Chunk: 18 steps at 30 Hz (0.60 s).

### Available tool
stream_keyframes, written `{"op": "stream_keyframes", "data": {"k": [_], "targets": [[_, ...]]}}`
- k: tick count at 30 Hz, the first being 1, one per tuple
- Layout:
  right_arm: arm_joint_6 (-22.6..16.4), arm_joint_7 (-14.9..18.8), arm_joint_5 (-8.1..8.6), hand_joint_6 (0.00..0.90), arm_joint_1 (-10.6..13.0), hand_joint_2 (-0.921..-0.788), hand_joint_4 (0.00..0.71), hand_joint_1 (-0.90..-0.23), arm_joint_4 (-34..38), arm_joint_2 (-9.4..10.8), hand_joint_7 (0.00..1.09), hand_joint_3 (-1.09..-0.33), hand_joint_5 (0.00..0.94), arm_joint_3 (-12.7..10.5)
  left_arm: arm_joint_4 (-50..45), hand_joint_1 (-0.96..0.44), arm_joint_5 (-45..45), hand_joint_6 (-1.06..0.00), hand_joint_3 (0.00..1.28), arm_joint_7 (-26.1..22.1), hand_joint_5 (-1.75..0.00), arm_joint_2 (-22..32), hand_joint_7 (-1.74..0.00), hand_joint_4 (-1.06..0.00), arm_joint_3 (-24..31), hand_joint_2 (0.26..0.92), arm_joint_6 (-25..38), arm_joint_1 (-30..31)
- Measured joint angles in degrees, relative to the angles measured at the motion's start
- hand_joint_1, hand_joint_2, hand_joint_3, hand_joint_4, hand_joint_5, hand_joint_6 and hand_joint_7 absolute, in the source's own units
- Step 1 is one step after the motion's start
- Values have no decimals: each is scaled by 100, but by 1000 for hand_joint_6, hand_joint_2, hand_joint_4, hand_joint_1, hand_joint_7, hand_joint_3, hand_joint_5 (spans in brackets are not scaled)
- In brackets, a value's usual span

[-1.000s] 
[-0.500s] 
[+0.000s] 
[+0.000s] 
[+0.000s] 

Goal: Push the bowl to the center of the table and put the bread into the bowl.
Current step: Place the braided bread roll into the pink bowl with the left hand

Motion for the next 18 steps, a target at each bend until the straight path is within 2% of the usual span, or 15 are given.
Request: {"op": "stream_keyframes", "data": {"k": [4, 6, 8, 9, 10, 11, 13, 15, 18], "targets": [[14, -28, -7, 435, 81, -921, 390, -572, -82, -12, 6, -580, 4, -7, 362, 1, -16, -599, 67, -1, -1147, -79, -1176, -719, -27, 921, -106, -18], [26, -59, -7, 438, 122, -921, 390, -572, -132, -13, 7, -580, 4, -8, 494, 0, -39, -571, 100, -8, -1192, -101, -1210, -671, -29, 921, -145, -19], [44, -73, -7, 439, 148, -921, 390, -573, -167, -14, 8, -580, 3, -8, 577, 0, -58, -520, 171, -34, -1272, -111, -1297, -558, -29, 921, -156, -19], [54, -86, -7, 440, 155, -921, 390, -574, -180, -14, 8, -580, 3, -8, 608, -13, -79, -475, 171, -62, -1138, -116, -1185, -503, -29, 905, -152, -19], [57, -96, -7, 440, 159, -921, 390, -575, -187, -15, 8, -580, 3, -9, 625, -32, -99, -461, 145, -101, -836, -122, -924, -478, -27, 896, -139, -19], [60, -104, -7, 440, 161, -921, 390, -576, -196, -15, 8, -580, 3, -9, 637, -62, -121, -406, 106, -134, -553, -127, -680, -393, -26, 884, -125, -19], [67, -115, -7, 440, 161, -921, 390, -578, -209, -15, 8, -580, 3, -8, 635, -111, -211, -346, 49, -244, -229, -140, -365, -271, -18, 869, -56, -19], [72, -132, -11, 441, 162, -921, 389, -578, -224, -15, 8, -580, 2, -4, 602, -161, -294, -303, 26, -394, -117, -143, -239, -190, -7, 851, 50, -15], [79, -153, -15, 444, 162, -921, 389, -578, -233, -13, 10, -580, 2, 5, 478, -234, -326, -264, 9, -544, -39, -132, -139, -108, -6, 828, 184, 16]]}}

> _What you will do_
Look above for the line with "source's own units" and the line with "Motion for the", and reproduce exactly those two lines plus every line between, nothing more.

> _Answer space_
- hand_joint_1, hand_joint_2, hand_joint_3, hand_joint_4, hand_joint_5, hand_joint_6 and hand_joint_7 absolute, in the source's own units
- Step 1 is one step after the motion's start
- Values have no decimals: each is scaled by 100, but by 1000 for hand_joint_6, hand_joint_2, hand_joint_4, hand_joint_1, hand_joint_7, hand_joint_3, hand_joint_5 (spans in brackets are not scaled)
- In brackets, a value's usual span

[-1.000s] 
[-0.500s] 
[+0.000s] 
[+0.000s] 
[+0.000s] 

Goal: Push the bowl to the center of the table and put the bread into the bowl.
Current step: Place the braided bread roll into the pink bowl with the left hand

Motion for the next 18 steps, a target at each bend until the straight path is within 2% of the usual span, or 15 are given.

This concludes the answer to the exercise.